Erving Goffman was quite revolutionary in his ideas about social interaction. He believed, unlike many, that we are a completely different person dependant on those who we are around and our motives at the time. He believed that, as adults at least, we are constantly aiming to improve our social identities amongst others. Because of this, he thought, it made sense that we will try to manipulate the perceptions that others have of us. In some instances, he believed that this manipulation is aimed at a specific person, such as at a job interview, while he believed it was sometimes more generally aimed at maintaining a good self-image.

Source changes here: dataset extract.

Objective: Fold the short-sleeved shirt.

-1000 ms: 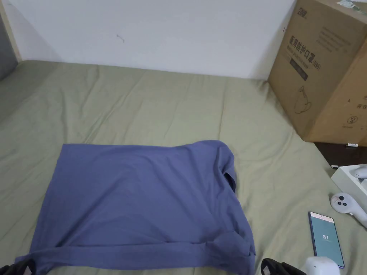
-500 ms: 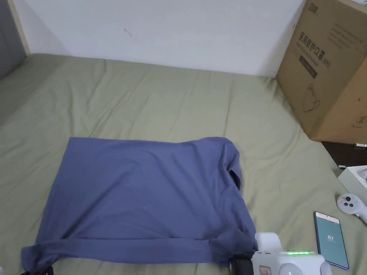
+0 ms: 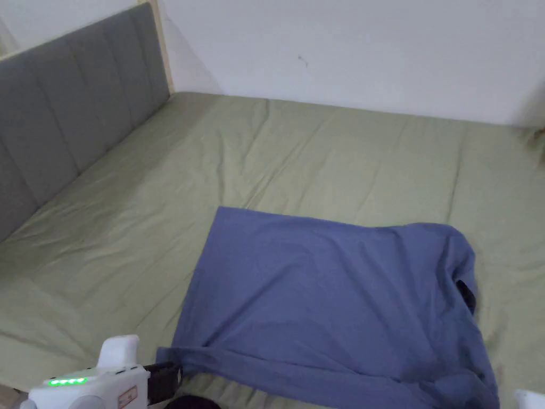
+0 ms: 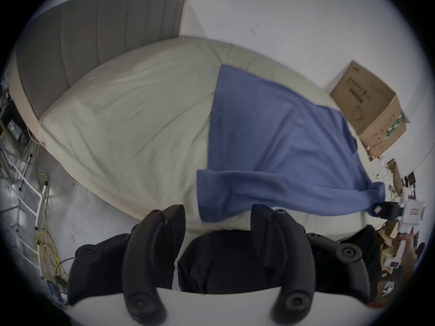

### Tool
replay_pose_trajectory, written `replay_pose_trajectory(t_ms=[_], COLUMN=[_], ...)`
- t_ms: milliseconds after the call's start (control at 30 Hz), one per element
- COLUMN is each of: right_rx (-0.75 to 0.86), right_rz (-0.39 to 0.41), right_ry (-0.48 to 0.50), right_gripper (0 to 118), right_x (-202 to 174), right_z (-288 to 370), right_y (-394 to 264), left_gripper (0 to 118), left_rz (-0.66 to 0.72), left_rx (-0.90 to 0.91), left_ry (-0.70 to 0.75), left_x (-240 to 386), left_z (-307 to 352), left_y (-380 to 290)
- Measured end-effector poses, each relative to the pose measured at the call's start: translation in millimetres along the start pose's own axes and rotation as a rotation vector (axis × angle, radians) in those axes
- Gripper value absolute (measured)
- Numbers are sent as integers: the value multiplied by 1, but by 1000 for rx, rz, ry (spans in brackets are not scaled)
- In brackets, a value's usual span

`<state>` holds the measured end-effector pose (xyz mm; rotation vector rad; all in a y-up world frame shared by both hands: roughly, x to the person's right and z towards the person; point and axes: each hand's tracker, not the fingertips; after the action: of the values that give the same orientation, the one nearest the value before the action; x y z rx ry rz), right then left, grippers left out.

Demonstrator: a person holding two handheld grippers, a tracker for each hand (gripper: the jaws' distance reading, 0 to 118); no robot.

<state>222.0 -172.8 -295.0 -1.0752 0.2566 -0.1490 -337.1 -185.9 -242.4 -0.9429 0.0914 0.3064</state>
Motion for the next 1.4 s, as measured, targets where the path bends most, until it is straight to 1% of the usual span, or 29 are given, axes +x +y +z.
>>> replay_pose_trajectory(t_ms=[100, 167, 200, 233, 267, 300, 333, 433, 500, 667, 833, 967, 1067, 1100, 1133, 1167, 1233, 1300, 1367, 1400], right_rx=[2, 1, 2, 4, 5, 2, 1, 0, 1, 24, 41, 60, 43, 20, -9, -23, -41, -68, -93, -78], right_rz=[-8, -12, -12, -10, -9, -9, -11, -10, -8, -32, -29, -10, -35, -43, -30, -17, -23, -50, -56, -61], right_ry=[9, 12, 13, 15, 15, 12, 12, 12, 8, 30, 56, 25, 24, 14, -34, -55, -60, -85, -117, -132], right_gripper=[13, 13, 13, 13, 13, 13, 13, 13, 13, 13, 13, 13, 13, 13, 13, 13, 13, 20, 31, 49], right_x=[2, 2, 2, 1, 1, 1, 1, -1, -2, -5, -7, -4, 1, 3, 3, 4, 8, 12, 13, 13], right_z=[1, 1, 2, 2, 2, 2, 2, 2, 4, 22, 27, 6, -21, -35, -48, -60, -79, -92, -96, -89], right_y=[0, 0, 0, 1, 1, 1, 1, 1, 2, 10, 46, 89, 117, 125, 130, 134, 138, 141, 143, 142], left_gripper=[62, 62, 60, 52, 28, 16, 12, 8, 6, 6, 6, 6, 6, 6, 6, 6, 6, 6, 7, 13], left_rz=[-37, -99, -122, -126, -122, -123, -123, -124, -139, -139, -111, -107, -101, -97, -89, -84, -81, -79, -81, -77], left_rx=[-42, -33, -31, -39, -37, -21, -17, -28, -16, 17, 54, 90, 88, 70, 52, 41, 11, -6, -21, -25], left_ry=[-13, 24, 28, 33, 44, 68, 82, 65, 80, 32, -3, 19, 42, 54, 58, 65, 91, 94, 120, 118], left_x=[3, 11, 14, 15, 15, 15, 15, 20, 26, 37, 37, 39, 44, 45, 48, 49, 52, 52, 54, 49], left_z=[-19, -20, -20, -21, -20, -17, -15, -14, -10, 12, 14, -8, -33, -46, -55, -64, -81, -94, -97, -100], left_y=[-2, -3, -3, -2, -2, -2, -2, 2, 6, 24, 66, 103, 119, 122, 123, 124, 122, 119, 117, 117])
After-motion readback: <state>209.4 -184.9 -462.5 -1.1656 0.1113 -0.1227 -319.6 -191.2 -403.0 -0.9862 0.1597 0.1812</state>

He suggested that we are a different person when we are alone and freed from the rules of social norms and values, but posed that all public spaces are like a stage on which we act. When we are in a social situation, our behaviour is driven by the effect we wish to have on our audience, much more than our actual underlying values. Goffman also goes on to suggest that the roles an individual plays publicly will go on to become part of their personality. Social interaction plays such an important role in our lives that it goes on to almost determine who we are. While many see this relationship the other way round, whereby our personality merely effects our behaviour in public, sometimes the way we behave around others will affect who we are inside as well.
Goffman also describes time in private as ‘backstage’, where we prepare for our performance outside. He states that when we perform we can choose our own costumes in the clothes we wear, our own stages in the places we choose to visit, and our own props too. He says that like in a performance the coherence of the production must be maintained, suggesting that to manage this we have social rules or ‘scripts’ to govern our public performances, making sure that we do not destroy the integrity of the piece. Everyone must agree on how to behave in the situation, or it will not make sense.
He also believed that since these rules are formed between individuals during the performances that are their lives, when one element of the performance does not keep to the social rules, often people will try to pretend that nothing has changed. Goffman was very interested in how much of the scene would have to fall apart before the act would be broken and the persona that people had adopted would be removed, but more research in this area is still needed.
Goffman’s analogy of the theatre really helps us to understand just how important a role society can have on the way we behave. Who we are with and the situation we are in can completely change how we act, and it is this understanding of the social world that has enabled social psychology to bloom. It is important to understand that however individual we may personally feel, in our tastes, preferences and values, much of this is irrelevant as soon as we enter a social situation.